En distinguant « sens » et « Sens », « être » et « Être »,… etc. vous établissez  une démarcation entre deux espèces d’énoncés, ce qui était déjà le problème du Cercle de Vienne :

Patrick Juignet a écrit:Moritz Schilck défend une position radicale, qui aboutit à une démarcation des types de pensées, mais qui se nuance par une répartition des rôles entre science, philosophie et art.
La clarification des problèmes philosophiques traditionnels conduira à montrer que nombre d'entre eux sont de faux problèmes. Le rôle de la philosophie renouvelée sera de les transformer en problèmes ayant une réponse empirique selon une formulation rigoureuse. La méthode de cette clarification est celle de l’analyse logique.
Lorsque quelqu’un affirme : « Il y a un Dieu », « L’Inconscient est le fondement originaire du monde », « Il y a une entéléchie comme principe directeur du vivant », nous ne lui disons pas : « Ce que tu dis est faux », mais nous lui demandons : « Qu’est-ce que tu signifies avec tes énoncés ? ».
Pour les tenants du Cercle de Vienne, grâce à une telle question, une démarcation très nette apparaîtra alors entre deux espèces d'énoncés : d’un côté les affirmations apparentées à celles de la science empirique ; leur sens peut être constaté par les données empiriques. Les autres énoncés, parmi lesquels ceux que l’on vient de citer, et qui se révèlent complètement dénués de signification.
Il s'ensuit une répartition des rôles culturels. Les énoncés métaphysiques réinterprétés perdent le contenu émotionnel qui, dans la plupart des cas, est essentiel pour le métaphysicien. L’analyse montre que ces énoncés ne disent rien, mais ne sont en quelque sorte que l’expression d’un sentiment. L’expression d’un tel sentiment est important. Mais, le moyen d’expression adéquat n'est pas la philosophie, mais l’art (la littérature, la poésie, la musique). Si à leur place on choisit l’habillement abstrait d’une théorie, cela comporte un danger : un contenu théorique est simulé là où il n’y en a pas.

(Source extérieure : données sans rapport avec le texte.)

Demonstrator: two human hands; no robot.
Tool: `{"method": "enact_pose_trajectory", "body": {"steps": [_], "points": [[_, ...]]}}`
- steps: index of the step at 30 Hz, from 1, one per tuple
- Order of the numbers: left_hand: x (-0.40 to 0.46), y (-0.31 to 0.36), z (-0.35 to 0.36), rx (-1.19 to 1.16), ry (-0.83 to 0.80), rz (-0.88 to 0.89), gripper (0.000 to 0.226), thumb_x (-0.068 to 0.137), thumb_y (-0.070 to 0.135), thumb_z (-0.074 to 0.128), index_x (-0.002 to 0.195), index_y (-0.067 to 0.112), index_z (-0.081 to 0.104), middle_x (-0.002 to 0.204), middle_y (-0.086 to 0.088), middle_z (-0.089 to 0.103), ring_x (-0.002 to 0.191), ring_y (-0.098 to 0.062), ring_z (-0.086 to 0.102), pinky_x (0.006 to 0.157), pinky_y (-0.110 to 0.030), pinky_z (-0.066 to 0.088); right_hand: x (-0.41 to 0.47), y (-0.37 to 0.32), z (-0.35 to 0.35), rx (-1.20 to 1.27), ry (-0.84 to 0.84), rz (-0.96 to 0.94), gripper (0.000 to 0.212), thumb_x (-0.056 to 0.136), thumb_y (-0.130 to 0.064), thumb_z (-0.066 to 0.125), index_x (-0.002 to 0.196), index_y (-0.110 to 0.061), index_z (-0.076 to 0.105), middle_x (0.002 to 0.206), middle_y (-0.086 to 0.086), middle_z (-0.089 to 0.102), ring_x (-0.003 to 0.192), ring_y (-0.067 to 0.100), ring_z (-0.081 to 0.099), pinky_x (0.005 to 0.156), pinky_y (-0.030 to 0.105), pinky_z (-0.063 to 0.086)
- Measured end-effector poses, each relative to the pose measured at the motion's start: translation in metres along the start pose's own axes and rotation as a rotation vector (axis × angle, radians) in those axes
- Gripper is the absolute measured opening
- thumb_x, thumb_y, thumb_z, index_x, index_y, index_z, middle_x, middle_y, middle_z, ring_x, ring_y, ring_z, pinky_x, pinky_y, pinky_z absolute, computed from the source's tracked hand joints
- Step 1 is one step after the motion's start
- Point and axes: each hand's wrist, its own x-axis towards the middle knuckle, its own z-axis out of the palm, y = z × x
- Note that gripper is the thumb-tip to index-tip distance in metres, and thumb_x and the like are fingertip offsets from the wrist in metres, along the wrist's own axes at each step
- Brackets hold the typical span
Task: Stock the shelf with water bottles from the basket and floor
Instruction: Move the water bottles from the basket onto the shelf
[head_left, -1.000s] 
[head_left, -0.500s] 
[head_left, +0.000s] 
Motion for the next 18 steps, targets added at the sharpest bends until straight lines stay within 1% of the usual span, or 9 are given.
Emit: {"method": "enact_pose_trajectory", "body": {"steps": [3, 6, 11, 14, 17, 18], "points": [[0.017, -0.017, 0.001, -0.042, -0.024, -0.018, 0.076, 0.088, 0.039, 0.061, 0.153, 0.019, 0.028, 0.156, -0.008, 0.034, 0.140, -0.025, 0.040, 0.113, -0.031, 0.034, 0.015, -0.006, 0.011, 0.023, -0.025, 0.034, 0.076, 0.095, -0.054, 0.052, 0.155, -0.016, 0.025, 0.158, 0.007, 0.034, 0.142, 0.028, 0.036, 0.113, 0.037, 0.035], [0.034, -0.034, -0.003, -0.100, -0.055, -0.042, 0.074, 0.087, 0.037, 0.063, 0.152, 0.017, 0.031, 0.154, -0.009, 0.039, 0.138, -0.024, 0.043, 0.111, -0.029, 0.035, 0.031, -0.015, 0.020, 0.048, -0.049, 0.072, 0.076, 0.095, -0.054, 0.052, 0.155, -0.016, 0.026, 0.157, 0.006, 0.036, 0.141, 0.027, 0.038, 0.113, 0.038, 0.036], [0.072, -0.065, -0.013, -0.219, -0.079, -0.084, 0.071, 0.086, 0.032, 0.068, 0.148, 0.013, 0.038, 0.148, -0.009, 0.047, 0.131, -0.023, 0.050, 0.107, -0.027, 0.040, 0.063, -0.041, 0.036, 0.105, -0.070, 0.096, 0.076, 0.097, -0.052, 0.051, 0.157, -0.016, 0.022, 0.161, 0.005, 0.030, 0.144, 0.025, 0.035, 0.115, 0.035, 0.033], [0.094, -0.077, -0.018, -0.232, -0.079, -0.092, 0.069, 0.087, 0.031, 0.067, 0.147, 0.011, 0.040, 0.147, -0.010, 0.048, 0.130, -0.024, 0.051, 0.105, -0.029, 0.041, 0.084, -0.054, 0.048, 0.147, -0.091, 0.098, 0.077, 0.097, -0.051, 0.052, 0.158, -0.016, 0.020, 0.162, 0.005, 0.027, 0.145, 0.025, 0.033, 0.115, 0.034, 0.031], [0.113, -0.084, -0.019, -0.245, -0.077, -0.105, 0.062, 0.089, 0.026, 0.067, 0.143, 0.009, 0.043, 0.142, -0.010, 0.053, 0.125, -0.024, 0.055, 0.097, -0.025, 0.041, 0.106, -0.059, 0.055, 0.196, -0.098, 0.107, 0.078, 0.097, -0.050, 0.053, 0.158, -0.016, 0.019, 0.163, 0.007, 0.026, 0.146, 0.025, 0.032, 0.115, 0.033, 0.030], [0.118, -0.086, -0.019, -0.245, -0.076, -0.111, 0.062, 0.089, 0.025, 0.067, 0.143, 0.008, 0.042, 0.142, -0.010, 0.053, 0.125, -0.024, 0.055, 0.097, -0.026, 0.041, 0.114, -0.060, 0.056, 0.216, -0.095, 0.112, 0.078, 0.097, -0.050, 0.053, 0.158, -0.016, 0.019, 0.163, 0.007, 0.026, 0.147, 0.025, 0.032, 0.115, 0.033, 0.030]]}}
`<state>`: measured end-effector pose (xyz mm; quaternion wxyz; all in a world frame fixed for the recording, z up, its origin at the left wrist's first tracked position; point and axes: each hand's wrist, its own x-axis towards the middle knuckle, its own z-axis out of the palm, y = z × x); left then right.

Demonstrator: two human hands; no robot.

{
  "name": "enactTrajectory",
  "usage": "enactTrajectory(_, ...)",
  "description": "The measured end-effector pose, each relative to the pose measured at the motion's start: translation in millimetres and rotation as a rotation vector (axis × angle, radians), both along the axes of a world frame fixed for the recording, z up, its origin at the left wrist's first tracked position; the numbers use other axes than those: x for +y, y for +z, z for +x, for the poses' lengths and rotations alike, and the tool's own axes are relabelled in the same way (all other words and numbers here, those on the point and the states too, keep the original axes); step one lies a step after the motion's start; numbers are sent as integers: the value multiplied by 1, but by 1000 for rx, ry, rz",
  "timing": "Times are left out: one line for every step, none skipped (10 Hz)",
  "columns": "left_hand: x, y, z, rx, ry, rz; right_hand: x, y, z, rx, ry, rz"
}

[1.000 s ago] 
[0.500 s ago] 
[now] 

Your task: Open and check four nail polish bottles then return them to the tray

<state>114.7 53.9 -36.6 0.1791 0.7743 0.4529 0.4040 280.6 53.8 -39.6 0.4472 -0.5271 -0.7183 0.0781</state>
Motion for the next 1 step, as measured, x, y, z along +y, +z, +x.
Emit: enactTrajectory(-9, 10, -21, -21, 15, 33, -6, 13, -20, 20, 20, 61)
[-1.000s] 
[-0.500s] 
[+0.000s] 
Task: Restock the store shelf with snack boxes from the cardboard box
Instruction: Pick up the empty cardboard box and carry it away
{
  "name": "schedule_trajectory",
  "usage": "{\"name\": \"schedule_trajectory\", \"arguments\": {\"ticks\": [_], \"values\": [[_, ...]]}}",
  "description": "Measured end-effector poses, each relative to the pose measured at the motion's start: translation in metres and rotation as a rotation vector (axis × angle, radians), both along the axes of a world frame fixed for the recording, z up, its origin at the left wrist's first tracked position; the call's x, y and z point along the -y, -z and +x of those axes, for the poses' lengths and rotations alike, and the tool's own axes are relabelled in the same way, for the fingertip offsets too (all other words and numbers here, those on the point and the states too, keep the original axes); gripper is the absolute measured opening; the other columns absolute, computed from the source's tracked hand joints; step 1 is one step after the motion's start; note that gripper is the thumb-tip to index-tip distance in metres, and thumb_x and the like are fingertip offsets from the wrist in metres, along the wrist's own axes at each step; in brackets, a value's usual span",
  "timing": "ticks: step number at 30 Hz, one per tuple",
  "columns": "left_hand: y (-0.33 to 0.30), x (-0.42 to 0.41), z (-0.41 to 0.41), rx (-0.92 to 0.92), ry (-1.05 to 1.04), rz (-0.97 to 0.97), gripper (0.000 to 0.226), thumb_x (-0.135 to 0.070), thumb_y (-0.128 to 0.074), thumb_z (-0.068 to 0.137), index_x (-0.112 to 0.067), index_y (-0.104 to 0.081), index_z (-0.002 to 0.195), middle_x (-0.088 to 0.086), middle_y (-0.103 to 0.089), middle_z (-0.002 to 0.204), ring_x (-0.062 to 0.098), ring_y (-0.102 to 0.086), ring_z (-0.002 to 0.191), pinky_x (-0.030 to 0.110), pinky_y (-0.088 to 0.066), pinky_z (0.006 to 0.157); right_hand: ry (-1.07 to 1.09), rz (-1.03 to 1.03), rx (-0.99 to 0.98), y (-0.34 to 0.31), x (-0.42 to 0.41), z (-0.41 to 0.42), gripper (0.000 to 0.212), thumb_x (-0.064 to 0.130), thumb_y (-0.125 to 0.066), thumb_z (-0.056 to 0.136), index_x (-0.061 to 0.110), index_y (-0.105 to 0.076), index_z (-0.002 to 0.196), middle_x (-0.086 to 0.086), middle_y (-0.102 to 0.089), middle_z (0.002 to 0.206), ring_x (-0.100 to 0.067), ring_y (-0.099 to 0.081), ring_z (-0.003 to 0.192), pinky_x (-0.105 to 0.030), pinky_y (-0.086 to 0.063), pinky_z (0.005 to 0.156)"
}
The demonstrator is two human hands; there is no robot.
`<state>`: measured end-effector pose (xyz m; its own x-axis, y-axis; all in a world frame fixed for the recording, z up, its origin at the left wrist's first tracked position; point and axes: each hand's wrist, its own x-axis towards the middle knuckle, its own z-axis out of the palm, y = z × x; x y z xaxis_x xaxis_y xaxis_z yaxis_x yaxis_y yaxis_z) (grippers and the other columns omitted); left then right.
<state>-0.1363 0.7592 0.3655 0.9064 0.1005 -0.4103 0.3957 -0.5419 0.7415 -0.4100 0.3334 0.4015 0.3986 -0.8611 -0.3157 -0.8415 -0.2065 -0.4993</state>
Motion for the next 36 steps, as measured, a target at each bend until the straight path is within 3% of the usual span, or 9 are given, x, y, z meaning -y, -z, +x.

https://philosciences.com/philosophie-et-societe/111-cercle-de-vienne

Karl Popper contestera les conceptions scientistes du Cercle de Vienne et reprendra le problème de la démarcation en distinguant :

1) les énoncés scientifiques testables (falsifiables)
2) les énoncés métaphysiques non testables mais discutables rationnellement

Cette démarcation est particulièrement heureuse et féconde.
Les énoncés scientifiques y reçoivent un statut clair et simple.
Les énoncés métaphysiques retrouvent leur importance pour s’orienter dans la pensée et la vie.
Une partie du contenu des religions pourra être qualifié de métaphysique : discutable rationnellement et quoique indémontrable, il peut être rationnellement soutenable.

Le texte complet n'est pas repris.